## THE PROBLEM
Which lines of the data below include the string "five"? Return each of them.

*-*-*

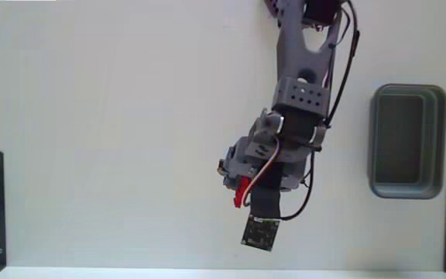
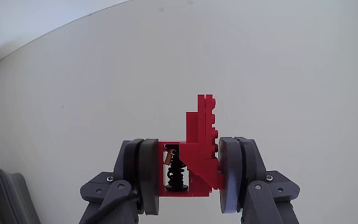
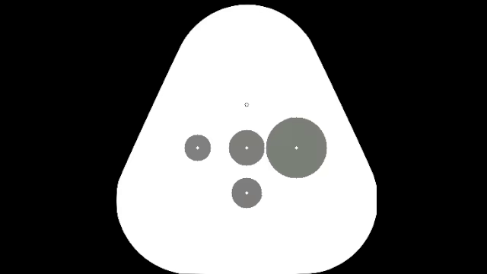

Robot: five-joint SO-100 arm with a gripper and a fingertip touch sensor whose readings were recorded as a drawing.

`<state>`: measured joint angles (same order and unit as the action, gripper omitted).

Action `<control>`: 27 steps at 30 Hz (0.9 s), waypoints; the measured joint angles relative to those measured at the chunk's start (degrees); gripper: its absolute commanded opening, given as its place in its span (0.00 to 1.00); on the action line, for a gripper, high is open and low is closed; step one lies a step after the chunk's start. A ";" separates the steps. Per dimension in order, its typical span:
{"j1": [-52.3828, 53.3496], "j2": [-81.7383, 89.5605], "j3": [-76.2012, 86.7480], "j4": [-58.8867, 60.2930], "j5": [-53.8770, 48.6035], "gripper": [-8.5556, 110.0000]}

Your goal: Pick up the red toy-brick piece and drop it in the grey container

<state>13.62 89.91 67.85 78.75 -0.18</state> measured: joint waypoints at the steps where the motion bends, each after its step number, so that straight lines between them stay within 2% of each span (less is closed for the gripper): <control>1: 0.00 0.00 0.00 0.00 0.00 0.50; 27: -14.06 0.00 0.00 1.05 -0.09 0.50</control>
<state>-0.44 89.91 67.85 79.80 -0.26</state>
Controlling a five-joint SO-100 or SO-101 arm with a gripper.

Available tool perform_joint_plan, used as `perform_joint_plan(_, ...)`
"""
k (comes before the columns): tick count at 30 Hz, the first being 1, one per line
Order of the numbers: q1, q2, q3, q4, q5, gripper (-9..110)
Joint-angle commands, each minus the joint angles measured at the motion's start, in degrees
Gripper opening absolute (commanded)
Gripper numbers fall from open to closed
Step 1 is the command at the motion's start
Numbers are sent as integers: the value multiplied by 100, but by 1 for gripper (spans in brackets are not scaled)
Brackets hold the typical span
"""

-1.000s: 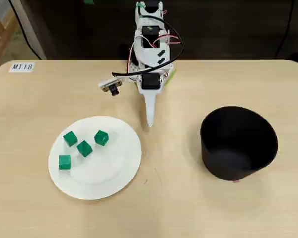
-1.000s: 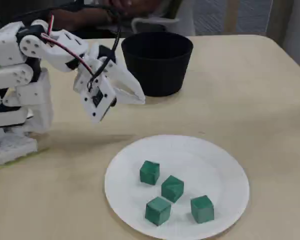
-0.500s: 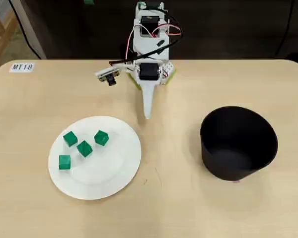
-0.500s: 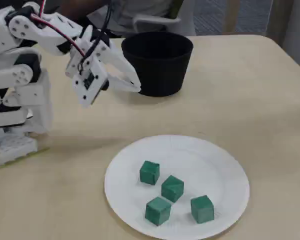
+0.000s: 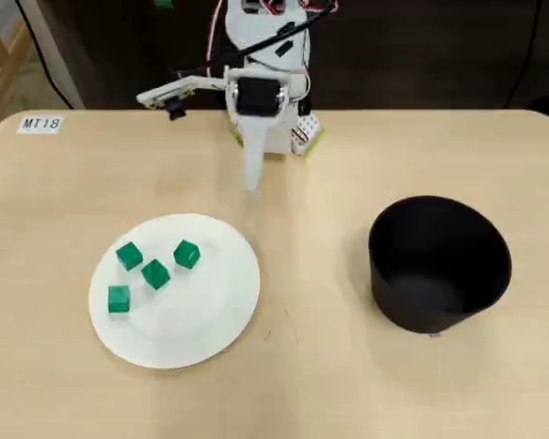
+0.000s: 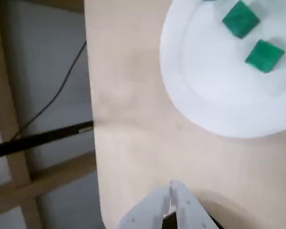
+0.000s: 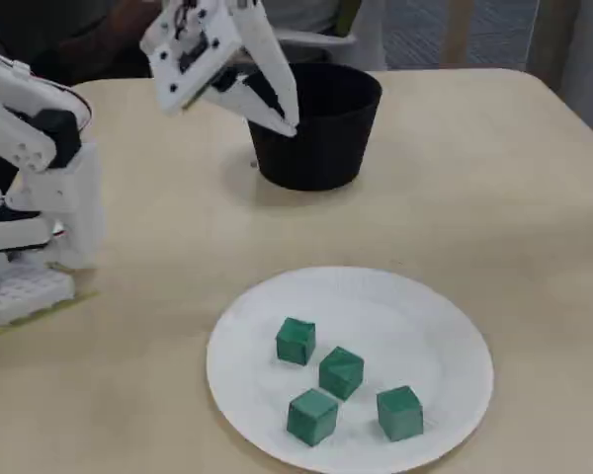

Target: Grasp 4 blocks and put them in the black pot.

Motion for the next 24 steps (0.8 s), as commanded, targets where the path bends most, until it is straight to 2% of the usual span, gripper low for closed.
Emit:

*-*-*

## SOLUTION
Robot: five-joint SO-100 arm with a gripper and a fingertip touch sensor whose readings were recorded as a drawing.
Controlling a five-joint SO-100 or SO-101 arm with a gripper.

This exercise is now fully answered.